Obviously we are living in unprecedented times. It seems that daily, or perhaps even hourly, we are seeing and hearing things on the news which leaves us frightened and confused. For those of us who love and house animals, many of us wonder about the coronavirus and the way in which it affects our four-legged friends.
A cat in Belgium tested positive last week for this virus that is now sweeping the globe. But does this mean that we all need to fear for our feline friends or is this simply something that’s extremely rare and shouldn’t cause us to worry?
For the cat in Belgium, it was confirmed as the very first case of a feline contracting the Coronavirus from their infected owner.
Steven Van Gucht, virologist and federal spokesperson for the coronavirus epidemic in Belgium, told Live Science that the cat developed classic coronavirus symptoms, which includes: diarrhea, vomiting, and respiratory issues.
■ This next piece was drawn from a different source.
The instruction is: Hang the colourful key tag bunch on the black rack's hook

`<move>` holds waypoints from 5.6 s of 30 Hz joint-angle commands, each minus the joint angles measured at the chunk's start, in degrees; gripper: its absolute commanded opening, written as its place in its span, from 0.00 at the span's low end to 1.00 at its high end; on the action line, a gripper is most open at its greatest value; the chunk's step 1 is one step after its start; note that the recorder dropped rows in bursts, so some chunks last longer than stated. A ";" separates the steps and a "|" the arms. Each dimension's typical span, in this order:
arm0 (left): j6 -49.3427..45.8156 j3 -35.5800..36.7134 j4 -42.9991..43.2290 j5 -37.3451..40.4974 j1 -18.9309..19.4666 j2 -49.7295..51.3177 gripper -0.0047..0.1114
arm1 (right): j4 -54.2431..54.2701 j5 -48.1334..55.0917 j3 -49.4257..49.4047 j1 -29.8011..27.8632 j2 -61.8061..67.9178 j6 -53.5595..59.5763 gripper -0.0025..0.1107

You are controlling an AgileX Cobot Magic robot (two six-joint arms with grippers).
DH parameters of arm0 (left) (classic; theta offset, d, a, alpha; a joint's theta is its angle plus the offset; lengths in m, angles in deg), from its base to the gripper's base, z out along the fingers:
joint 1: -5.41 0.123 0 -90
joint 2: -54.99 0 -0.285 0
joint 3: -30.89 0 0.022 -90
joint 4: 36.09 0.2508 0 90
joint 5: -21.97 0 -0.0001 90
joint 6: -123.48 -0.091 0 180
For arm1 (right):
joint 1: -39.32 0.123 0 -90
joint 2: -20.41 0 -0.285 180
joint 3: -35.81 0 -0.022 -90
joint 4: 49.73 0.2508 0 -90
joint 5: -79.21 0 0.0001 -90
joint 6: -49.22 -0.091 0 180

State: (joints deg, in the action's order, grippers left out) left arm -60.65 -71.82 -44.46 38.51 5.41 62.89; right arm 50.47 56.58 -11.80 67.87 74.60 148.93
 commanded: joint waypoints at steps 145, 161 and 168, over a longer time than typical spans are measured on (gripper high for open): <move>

A study out of China is now telling us that cats and ferrets, unlike dogs, pigs, chickens, and ducks, can transmit and pass the virus to one another. (The study found that ferrets were less affected.) It’s been discovered through research that cats are able to transmit the virus to one another through respiratory droplets. And by doing so, infect other felines.
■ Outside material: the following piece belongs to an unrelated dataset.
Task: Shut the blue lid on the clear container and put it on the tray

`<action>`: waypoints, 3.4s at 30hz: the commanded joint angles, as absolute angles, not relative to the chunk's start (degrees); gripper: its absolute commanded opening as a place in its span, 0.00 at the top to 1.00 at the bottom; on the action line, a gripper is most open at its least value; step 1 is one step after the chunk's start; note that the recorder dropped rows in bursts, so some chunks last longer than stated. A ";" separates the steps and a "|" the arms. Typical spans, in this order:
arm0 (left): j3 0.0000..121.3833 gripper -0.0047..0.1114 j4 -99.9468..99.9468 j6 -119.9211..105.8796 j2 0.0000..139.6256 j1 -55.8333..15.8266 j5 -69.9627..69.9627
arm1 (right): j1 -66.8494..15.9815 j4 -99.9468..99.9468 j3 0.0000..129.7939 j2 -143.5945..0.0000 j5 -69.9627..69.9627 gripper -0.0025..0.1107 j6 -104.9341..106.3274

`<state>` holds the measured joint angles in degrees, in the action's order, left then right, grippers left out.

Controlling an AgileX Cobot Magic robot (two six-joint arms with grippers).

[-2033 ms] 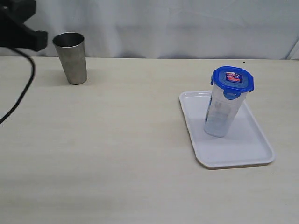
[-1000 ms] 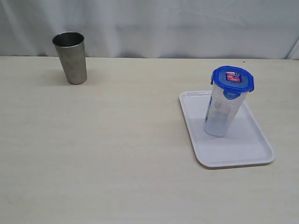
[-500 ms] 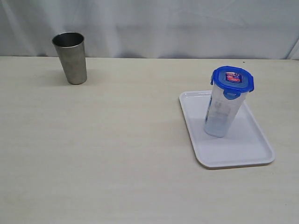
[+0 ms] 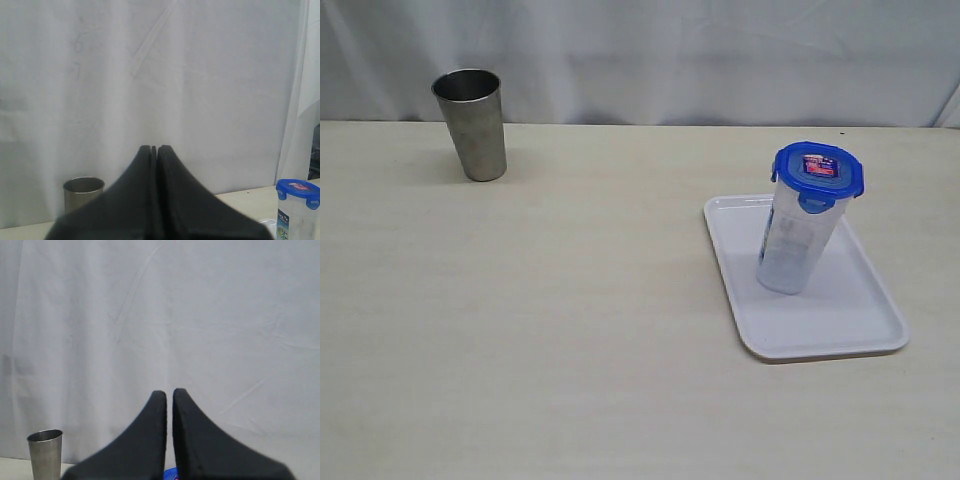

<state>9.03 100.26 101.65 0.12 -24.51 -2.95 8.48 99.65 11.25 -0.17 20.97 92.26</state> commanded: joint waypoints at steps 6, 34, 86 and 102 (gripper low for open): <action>8.78 0.96 99.95 101.79 0.00 -24.33 -3.12 | 8.34 99.35 11.01 0.00 21.00 0.94 92.03; 9.37 0.96 64.44 97.30 0.00 -24.96 -20.57 | 8.34 99.35 11.01 0.00 21.00 0.94 92.03; 0.00 0.96 1.64 -2.25 0.00 -2.54 -10.65 | 8.34 99.35 11.01 0.00 21.00 0.94 92.03; 0.00 0.96 -3.72 -8.72 0.00 -2.42 -18.06 | 8.34 99.35 11.01 0.00 21.00 0.94 92.03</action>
<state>0.20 -3.09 -9.34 0.12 -2.67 -17.98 8.48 99.65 11.25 -0.17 20.97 92.04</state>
But it’s important to note that this study has not yet been peer-reviewed.
The study was presented by award-winning Dr. Hualan Chen with the Harbin Veterinary Research Institute and the Chinese Academy of Agricultural Sciences.
Severe acute respiratory syndrome coronavirus 2 (SARS-CoV-2) causes the infectious disease COVID-19, which was first reported in Wuhan, China in December, 2019. Despite the tremendous efforts to control the disease, COVID-19 has now spread to over 100 countries and caused a global pandemic. SARS-CoV-2 is thought to have originated in bats; however, the intermediate animal sources of the virus are completely unknown. Here, we investigated the susceptibility of ferrets and animals in close contact with humans to SARS-CoV-2. We found that SARS-CoV-2 replicates poorly in dogs, pigs, chickens, and ducks, but efficiently in ferrets and cats. We found that the virus transmits in cats via respiratory droplets. Our study provides important insights into the animal reservoirs of SARS-CoV-2 and animal management for COVID-19 control.
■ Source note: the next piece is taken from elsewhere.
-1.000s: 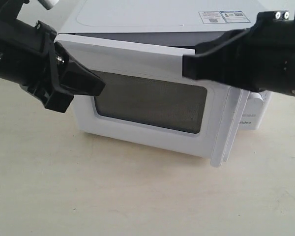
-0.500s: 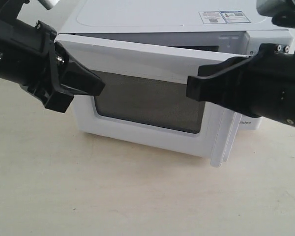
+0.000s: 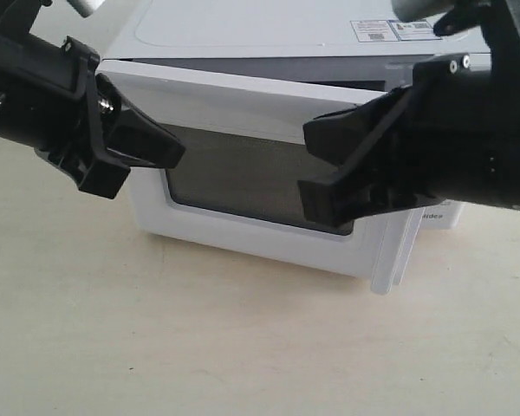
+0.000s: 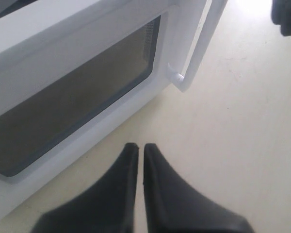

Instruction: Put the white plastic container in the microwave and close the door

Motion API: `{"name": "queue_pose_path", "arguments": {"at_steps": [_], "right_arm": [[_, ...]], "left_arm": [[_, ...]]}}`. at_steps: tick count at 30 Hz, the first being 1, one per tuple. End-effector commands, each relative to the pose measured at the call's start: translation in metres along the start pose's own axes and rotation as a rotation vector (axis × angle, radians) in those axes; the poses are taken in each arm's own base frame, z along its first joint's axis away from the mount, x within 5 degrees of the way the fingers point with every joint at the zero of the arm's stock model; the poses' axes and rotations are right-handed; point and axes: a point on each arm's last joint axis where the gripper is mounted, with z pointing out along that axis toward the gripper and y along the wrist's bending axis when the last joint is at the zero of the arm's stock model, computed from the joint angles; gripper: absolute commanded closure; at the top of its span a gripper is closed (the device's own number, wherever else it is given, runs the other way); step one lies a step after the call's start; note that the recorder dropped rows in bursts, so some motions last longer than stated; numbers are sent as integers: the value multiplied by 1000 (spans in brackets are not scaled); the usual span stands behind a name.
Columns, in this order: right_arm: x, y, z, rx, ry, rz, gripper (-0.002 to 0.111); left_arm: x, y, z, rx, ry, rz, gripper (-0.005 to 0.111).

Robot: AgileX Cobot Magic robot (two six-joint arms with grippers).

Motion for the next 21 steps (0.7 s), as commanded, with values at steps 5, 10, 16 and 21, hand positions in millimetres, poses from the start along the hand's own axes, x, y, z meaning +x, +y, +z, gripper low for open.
{"name": "queue_pose_path", "arguments": {"at_steps": [5,10,16,21], "right_arm": [[-30,10,-12,-71,-25,-177,108],[-68,11,-26,-69,-117,-157,108],[-93,4,-34,-25,-266,-173,108],[-99,-22,-38,102,-240,-218,108]], "left_arm": [[-3,-2,-1,3,-13,-11,102],[-3,-2,-1,3,-13,-11,102],[-3,-2,-1,3,-13,-11,102],[-3,-2,-1,3,-13,-11,102]]}}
Professor and virologist at the University of Nottingham, Jonathan Ball, told the Guardian that,
“Human to human transmission is clearly the main driver, so there is no need to panic about cats as an important source of virus. Obviously, if you think you have Covid-19 and share a house with a cat, then it would be sensible to limit close interactions with your furry friend until you are better.”
Dr. William Schaffner, who serves as a professor of preventive medicine and infectious disease at Vanderbilt University School of Medicine, feels strongly that the results of Dr. Chen’s study are somewhat misleading. Additionally, it seems these findings are based off of circumstances which wouldn’t reflect the everyday lives of our feline friends. Cats used in the study were exposed to extremely high doses of the virus up the nostrils; the cats used in the study were five, 8-month-old felines.
Dr. Schaffner says, “That’s a whole lot more than an average human would get. So this is an artificial circumstance and we don’t know that it happens in nature at all.”
Bear in mind that cat to human transmission of the coronavirus is still thought to be highly unlikely. I won’t go as far as to say impossible as we are learning new things each and every day. If anything, we lean on our feline friends even more during this time of need. According to the CDC, right now there is no evidence that cats or other pets can spread COVID-19. So, for me, this won’t prevent me from coming into close proximity with my cats.